In Coursework 2 we will study a set of problems and applications of Numerical Computing that we are familiar with in our everyday lives. We will use this problem set to test our understanding of and skills in

. programming in C++;

. object oriented programming;

. fundamental concepts of Numerical Analysis;

. root finders and their C++ implementation;

. numerical interpolation with C++;

. numerical differentiation with C++;

. solving ordinary differential equations on a computer with C++.

A running tracker app in C++

You like to exercise outdoors in your spare time, whether that’s running, cycling or just going for a long stroll. Just like with your University courses, being able to monitor your runs and to get immediate feedback is an important factor in improving your performance. This is why you decided to use a GPS-enabled tracker app on your smartphone. You have set up your profile, that the app uses to keep a record of your activity as well as some of your personal data.
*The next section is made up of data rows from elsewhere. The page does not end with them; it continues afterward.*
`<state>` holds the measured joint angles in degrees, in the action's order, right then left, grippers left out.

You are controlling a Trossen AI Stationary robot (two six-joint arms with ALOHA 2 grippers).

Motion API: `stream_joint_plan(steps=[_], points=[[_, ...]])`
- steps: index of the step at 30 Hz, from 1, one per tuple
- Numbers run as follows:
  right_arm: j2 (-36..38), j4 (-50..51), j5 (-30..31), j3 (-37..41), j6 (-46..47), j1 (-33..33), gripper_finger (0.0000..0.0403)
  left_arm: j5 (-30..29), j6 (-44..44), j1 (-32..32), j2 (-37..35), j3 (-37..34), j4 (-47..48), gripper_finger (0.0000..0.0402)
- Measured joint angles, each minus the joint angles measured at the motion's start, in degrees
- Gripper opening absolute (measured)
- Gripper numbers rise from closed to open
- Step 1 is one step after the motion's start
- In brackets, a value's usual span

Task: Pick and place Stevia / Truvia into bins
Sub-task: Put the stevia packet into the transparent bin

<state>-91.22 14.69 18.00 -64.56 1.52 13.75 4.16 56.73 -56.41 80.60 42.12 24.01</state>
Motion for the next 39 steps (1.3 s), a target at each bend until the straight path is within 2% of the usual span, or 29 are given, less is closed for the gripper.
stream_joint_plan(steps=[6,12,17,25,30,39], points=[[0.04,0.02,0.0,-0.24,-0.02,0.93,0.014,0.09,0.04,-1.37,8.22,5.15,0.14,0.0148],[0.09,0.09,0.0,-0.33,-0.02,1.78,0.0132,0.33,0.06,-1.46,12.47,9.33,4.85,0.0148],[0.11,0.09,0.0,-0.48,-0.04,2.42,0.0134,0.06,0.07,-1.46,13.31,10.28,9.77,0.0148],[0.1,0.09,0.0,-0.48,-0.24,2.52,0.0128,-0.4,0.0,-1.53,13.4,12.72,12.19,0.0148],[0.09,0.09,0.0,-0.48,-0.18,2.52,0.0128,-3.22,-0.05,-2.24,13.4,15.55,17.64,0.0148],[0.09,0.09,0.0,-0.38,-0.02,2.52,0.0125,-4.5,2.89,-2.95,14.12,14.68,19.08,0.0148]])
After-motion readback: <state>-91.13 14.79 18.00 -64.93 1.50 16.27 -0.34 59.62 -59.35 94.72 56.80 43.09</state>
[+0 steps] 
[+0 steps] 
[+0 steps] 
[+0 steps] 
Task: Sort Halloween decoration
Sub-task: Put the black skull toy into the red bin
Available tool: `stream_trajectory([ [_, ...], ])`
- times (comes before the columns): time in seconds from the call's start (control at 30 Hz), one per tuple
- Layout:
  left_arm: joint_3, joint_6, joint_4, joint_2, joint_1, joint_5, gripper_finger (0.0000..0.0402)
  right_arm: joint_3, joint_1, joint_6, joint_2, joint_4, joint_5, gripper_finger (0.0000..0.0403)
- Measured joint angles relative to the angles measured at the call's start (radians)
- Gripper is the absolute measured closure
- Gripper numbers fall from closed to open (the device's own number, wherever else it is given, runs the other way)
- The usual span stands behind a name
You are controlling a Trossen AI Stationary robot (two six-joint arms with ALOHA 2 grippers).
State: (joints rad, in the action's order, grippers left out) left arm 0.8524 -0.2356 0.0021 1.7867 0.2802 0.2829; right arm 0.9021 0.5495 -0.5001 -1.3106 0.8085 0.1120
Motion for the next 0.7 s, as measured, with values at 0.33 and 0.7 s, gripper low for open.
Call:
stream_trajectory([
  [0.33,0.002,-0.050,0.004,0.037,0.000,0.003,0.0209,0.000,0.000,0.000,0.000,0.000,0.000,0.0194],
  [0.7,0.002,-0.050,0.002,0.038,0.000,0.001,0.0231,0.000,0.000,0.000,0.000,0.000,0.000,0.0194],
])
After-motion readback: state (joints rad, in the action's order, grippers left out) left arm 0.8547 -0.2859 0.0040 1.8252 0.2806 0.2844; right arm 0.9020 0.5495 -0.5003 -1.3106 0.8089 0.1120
Alas, the app is glitchy and badly designed. With some fresh ideas in mind, you are starting to wonder what you would need to write your own running tracker and maybe some day make a business out of it.

Question 1 [20 marks]. First some work on defining the central classes of the project. Create the first couple of files of a C++ library for a running tracker app, with the following features:

(a) A Run class, that can keep some basic data for a given run. Implement this class in a file named run. cpp. It should have the following public member variables:

. double t_start: the starting time of the run (in Unix timestamp format, in seconds);

. double t_end: the end of the run (in Unix timestamp format, in seconds); . int duration: the duration of the run in seconds (excluding pauses);

. double distance: the total distance covered in meters;

. valarray<double> t_data: an array with the equidistant (dt = 1 sec) timestamp data ti , starting at t_data[0] = t_start;

. valarray<double> lat_data: an array of the same length as t_data, that holds a time series of data for the latitude lati ;

. valarray<double> lon_data: an array of the same length as t_data, that holds a time series of data for the longitude loni ;

It should also have the following member functions, which you should define:

. a constructor that creates a new object of the Run class, with a

double t_start as its only argument and immediately calls another member function startRun()
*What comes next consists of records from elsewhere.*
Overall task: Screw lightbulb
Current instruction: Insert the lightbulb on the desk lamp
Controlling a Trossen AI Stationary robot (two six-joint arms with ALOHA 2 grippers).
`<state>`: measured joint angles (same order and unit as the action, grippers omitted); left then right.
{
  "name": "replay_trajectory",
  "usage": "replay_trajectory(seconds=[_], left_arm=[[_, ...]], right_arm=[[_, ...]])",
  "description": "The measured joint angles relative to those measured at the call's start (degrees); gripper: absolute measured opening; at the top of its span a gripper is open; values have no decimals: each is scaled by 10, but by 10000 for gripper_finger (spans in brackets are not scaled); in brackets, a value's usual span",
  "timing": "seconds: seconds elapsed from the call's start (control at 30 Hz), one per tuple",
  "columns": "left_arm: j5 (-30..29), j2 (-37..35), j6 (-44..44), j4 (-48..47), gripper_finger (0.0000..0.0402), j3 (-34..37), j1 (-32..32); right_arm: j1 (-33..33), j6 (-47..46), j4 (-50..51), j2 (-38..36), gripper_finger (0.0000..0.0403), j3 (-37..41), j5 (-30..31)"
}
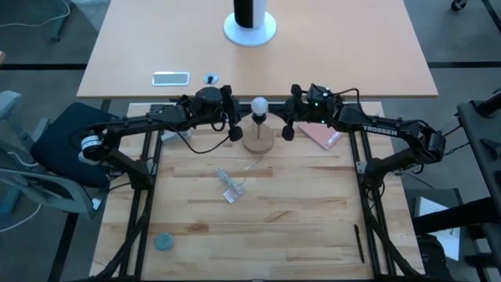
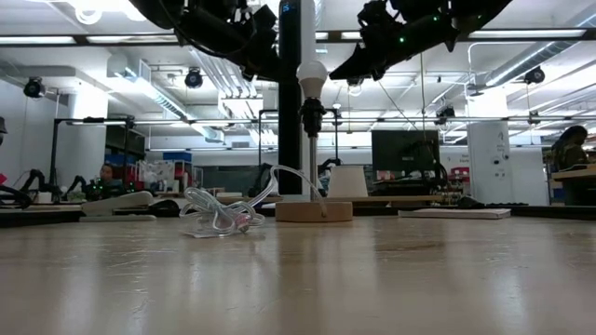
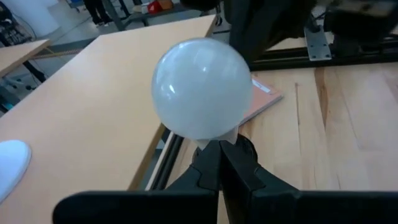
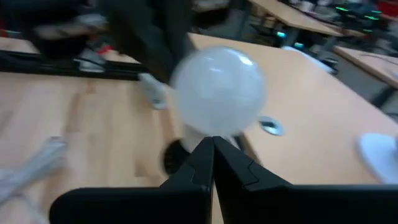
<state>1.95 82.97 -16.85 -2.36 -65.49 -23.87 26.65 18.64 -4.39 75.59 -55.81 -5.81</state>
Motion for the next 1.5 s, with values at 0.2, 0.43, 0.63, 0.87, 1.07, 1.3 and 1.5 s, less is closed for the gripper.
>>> replay_trajectory(seconds=[0.2, 0.43, 0.63, 0.87, 1.07, 1.3, 1.5], left_arm=[[0, 0, -1, 2, 0, 0, -1], [0, 2, -3, 12, 0, 0, -1], [-1, 2, -6, 13, 0, 0, -3], [-33, 10, -5, 17, 0, 0, -5], [-41, 18, -4, 14, 0, 0, -6], [-41, -9, 6, -8, 0, 0, -5], [8, -13, 3, 4, 0, 0, -5]], right_arm=[[13, 9, -39, 14, 2, 0, 16], [15, 10, -67, 25, 2, 0, -16], [14, -3, -63, 24, 2, 0, -41], [10, -21, -57, 24, 2, 0, -68], [9, -34, -45, 24, 2, 0, -71], [11, -20, -34, 16, 2, 0, -28], [13, 6, -58, 22, 2, 0, -2]])
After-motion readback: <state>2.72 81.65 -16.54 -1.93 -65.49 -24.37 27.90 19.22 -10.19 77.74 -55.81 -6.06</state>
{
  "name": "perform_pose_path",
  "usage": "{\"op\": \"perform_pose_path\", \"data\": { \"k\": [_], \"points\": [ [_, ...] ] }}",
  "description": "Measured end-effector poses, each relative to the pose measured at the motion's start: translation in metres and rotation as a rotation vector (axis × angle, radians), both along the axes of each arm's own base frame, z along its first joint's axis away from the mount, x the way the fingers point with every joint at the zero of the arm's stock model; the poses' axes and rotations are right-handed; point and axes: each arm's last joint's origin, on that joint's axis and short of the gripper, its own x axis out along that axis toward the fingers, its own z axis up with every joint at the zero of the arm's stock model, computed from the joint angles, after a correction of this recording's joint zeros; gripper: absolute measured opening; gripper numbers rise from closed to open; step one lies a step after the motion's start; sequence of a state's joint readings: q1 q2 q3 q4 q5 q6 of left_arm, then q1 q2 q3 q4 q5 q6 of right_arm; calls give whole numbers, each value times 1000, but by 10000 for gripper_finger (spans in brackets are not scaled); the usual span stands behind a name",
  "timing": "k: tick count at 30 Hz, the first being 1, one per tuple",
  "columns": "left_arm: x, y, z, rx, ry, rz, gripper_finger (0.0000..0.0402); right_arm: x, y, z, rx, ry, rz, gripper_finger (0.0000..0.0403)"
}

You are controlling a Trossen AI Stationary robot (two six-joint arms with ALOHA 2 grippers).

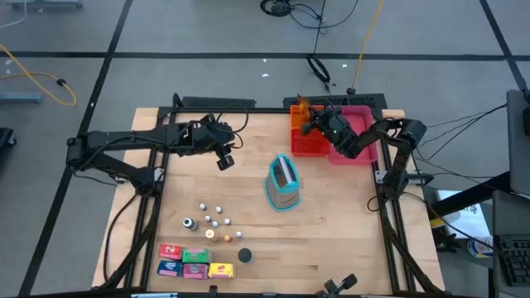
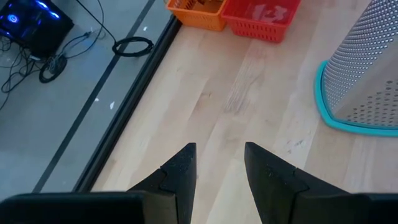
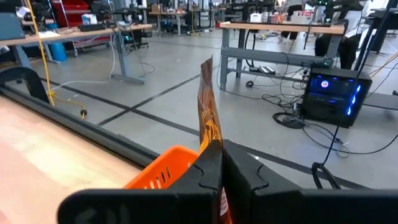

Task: Pick & Place Kitchen Items
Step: Put the orange seasoning pack into the orange bin

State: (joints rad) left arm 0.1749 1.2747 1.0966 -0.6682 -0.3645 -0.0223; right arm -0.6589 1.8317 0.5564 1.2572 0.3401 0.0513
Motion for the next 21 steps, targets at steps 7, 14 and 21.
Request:
{"op": "perform_pose_path", "data": {
  "k": [7,14,21],
  "points": [
    [0,-2,0,-2,-1,-6,136,1,2,-4,30,30,4,7],
    [0,-2,0,-4,-2,-4,136,0,1,-6,47,34,-26,31],
    [0,-2,0,-3,-2,-4,136,1,3,-6,40,48,-13,59]
  ]
}}
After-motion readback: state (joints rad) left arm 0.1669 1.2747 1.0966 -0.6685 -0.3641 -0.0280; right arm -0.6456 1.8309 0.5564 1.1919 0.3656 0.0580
. three public functions, void startRun(), void pauseRun() and

void endRun() which you can leave empty (assume that they are already written and will take care of filling in the data);

. a public function void printRunInfo() that prints out a structured message summarising the run;

. two public functions double get_avg_pace() and

double get_fastest_pace(), that will return the average pace and the fastest pace of a run in units of min/km. Leave these empty; their implementation will be the main task of Question 2.c. [13]

(b) In a new file named runner. cpp, define the Runner class, whose purpose is to hold the profile data for a user and maintain a record of their activities. The Runner class should have the following members

. private variables for: username (string), age (integer, in years), weight (integer, in kg), height (integer, in cm), runList (list container of Run objects)
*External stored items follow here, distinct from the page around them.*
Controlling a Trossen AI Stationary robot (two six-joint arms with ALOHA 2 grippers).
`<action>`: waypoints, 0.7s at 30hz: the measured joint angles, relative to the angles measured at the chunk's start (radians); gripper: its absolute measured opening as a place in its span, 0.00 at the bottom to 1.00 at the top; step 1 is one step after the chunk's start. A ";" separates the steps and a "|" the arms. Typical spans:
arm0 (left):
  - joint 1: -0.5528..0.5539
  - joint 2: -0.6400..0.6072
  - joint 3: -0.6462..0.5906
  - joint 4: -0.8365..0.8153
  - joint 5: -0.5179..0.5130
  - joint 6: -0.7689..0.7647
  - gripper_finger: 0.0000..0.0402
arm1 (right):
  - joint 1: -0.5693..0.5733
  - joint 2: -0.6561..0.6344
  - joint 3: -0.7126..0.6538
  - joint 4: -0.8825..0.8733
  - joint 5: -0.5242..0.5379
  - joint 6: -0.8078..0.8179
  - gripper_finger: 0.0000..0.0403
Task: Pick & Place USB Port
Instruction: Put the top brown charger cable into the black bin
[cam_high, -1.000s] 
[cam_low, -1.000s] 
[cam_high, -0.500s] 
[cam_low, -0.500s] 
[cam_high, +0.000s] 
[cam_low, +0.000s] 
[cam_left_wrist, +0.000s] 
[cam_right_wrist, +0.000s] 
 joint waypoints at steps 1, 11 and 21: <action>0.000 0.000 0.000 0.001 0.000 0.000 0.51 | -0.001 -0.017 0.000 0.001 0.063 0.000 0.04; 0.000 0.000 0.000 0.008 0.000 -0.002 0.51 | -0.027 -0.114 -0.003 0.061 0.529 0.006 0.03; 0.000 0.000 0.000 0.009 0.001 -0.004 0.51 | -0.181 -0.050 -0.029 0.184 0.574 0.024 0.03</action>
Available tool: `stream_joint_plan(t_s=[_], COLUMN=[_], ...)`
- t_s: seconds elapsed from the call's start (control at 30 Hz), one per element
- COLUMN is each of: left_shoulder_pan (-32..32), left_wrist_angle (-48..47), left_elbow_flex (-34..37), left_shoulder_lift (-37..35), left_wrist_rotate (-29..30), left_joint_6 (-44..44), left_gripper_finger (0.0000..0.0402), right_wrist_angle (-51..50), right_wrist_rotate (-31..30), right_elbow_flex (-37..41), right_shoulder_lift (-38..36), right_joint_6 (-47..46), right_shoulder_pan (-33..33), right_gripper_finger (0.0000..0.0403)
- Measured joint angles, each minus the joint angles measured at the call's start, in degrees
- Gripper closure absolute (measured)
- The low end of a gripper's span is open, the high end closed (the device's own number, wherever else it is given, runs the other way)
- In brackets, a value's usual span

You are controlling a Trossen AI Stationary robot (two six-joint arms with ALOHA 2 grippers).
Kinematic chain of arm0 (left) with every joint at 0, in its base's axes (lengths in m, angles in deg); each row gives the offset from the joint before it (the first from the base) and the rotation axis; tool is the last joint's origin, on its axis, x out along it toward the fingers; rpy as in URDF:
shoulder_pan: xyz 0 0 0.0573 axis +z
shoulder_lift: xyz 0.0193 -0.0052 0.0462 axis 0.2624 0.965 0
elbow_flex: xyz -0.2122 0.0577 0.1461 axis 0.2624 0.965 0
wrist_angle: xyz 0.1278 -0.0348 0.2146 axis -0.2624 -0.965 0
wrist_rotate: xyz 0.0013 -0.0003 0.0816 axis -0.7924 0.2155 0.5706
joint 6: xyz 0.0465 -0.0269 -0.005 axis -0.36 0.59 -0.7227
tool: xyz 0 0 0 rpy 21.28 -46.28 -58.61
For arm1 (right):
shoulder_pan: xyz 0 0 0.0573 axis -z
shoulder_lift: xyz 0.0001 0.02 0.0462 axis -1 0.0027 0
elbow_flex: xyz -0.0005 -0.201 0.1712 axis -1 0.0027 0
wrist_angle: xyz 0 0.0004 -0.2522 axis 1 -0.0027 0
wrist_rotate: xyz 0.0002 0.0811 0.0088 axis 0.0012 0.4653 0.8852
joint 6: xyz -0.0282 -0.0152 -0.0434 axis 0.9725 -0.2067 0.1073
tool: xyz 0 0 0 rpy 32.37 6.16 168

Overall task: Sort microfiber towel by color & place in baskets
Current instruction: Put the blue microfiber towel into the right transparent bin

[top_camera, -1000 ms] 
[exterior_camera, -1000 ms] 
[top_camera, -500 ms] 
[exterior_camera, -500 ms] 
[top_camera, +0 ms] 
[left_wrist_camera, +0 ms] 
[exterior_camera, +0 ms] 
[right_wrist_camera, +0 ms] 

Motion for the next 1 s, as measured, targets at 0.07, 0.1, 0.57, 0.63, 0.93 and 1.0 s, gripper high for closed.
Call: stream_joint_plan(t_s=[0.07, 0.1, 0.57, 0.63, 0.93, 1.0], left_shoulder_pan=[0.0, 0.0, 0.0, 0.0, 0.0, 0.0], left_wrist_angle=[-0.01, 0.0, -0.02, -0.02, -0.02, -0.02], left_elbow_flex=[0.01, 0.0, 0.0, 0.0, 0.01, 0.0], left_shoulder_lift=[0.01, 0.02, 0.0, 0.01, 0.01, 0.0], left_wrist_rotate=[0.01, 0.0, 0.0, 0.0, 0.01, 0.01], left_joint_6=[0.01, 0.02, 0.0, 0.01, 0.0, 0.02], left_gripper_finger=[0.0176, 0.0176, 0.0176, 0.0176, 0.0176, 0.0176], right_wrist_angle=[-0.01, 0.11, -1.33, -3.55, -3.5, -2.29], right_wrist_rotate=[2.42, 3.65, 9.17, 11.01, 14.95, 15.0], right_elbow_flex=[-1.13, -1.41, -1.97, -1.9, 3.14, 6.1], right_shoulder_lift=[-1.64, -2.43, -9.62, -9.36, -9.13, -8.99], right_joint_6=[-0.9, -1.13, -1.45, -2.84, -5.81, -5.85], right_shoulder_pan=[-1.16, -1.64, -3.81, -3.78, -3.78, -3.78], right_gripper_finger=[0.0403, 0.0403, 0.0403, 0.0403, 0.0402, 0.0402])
. public functions getX() and setX() for X in {Username, Age, Weight,

Height, RunList }. Getter functions should take no arguments and should return a value of the correct type, while setter functions should take an argument of the correct type and have void as return type.

. a public function newRun() that creates a new Run object and adds it to the front of the runList container. [7]

Question 2 [30 marks]. Copy the C++ source file q2. cpp. We want to add more features to our code, and will use this source file to develop new functions, which we will test on the datafile test_run_coords. dat .

The tracker app uses GPS to measure the position (lon, lat) of the runner at regular time intervals of 1s, taking a total of N measurements from the start t0 to the end tN−1 of the run. We will always use the Unix timestamp standard as the format of our data (to double precision). For instance, 00:00 1 Jan 2024 had the timestamp 1704067200.0. You can use the online tool https://www.epochconverter.com if you want to convert between timestamps and human-readable time & date format, although this is not necessary for this problem.

The function read_gps_data() reads the data from the file and stores all three columns in a valarray, while in the main() we copy the first column into t_varr, the second into lat_varr and the third into lon_varr. (These play the role of t_data, lon_data and lat_data that we saw in Q1, respectively.)

(a) To draw a smooth path on a map, we need to be able to evaluate (lon(t), lat(t)) for any t ∈ [t0 , tN−1], not just on the N steps of our time grid ti. Do this by

independently interpolating the two functions lon(t) and lat(t). We will use

Lagrange interpolation with piecewise quadratic polynomials: using the source

code in interp. cpp and the header file interp. hpp provided, write a function in q2. cpp with signature

double interp_coords(valarray<double>& t_varr,

valarray<double>& coord_varr, double t)

longitude), and the time t at which we want to evaluate the interpolant. The

function should return the value of the interpolant at t. Use this interpolation to

evaluate the coordinate data on a dense time grid with dt = 0.1 s and print the

data series to a file with four columns (i,ti , lati , loni ). Use this data to plot the

path (loni vs. lati ) in 2D. A simple plot with gnuplot or an alternative of your choice will suffice. [7]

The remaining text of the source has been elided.